Exercise directions ▸
Return the data below exactly as given, except for the images.

Supplied information ▸
- - - -
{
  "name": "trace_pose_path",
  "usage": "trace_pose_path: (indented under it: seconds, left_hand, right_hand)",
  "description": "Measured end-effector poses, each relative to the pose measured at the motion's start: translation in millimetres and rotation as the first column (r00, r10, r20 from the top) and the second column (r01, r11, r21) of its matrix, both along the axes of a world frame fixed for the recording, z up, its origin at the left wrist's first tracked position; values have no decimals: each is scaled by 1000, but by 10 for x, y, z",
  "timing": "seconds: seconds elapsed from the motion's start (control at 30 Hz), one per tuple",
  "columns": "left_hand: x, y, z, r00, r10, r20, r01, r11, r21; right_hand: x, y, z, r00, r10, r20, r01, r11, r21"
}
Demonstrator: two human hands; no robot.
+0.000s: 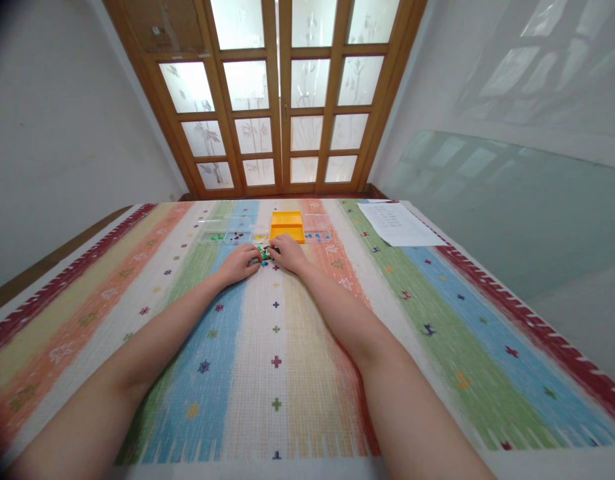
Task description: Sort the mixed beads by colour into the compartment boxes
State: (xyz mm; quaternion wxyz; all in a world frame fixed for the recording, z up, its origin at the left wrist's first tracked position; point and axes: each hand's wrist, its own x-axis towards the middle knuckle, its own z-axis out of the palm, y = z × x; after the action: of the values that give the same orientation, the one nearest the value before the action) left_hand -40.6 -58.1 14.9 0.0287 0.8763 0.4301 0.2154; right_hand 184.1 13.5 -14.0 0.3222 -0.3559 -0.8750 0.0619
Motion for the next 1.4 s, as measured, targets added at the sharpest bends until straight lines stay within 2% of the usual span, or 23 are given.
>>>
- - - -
Task solution ▸
{
  "name": "trace_pose_path",
  "usage": "trace_pose_path: (indented under it: seconds, left_hand, right_hand)",
  "description": "Measured end-effector poses, each relative to the pose measured at the motion's start: translation in millimetres and rotation as the first column (r00, r10, r20 from the top) and the second column (r01, r11, r21) of its matrix, both along the axes of a world frame fixed for the recording, z up, its origin at the left wrist's first tracked position; values have no decimals: each is scaled by 1000, but by 10 for x, y, z",
  "timing": "seconds: seconds elapsed from the motion's start (control at 30 Hz), one per tuple",
  "columns": "left_hand: x, y, z, r00, r10, r20, r01, r11, r21; right_hand: x, y, z, r00, r10, r20, r01, r11, r21"
}
Demonstrator: two human hands; no robot.
+0.000s: 
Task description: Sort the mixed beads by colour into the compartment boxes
State: (xyz mm; quaternion wxyz; all in a world frame fixed for the recording, z up, its origin at the left wrist's first tracked position; point and axes: each hand's wrist, its own x-axis towards the middle knuckle, its own z-axis out of the palm, y = z × x; after the action: of the values that give the same orientation, the one nearest the value before the action) left_hand -40.6 -58.1 14.9 0.0287 0.8763 0.4301 0.2154; right_hand 184.1 13.5 -14.0 0.3222 -0.3559 -0.8750 0.0619
Motion for the next 1.4 s, as measured, targets added at the sharpest bends until straight lines stay within 2% of the usual span, or 23 are given.
>>>

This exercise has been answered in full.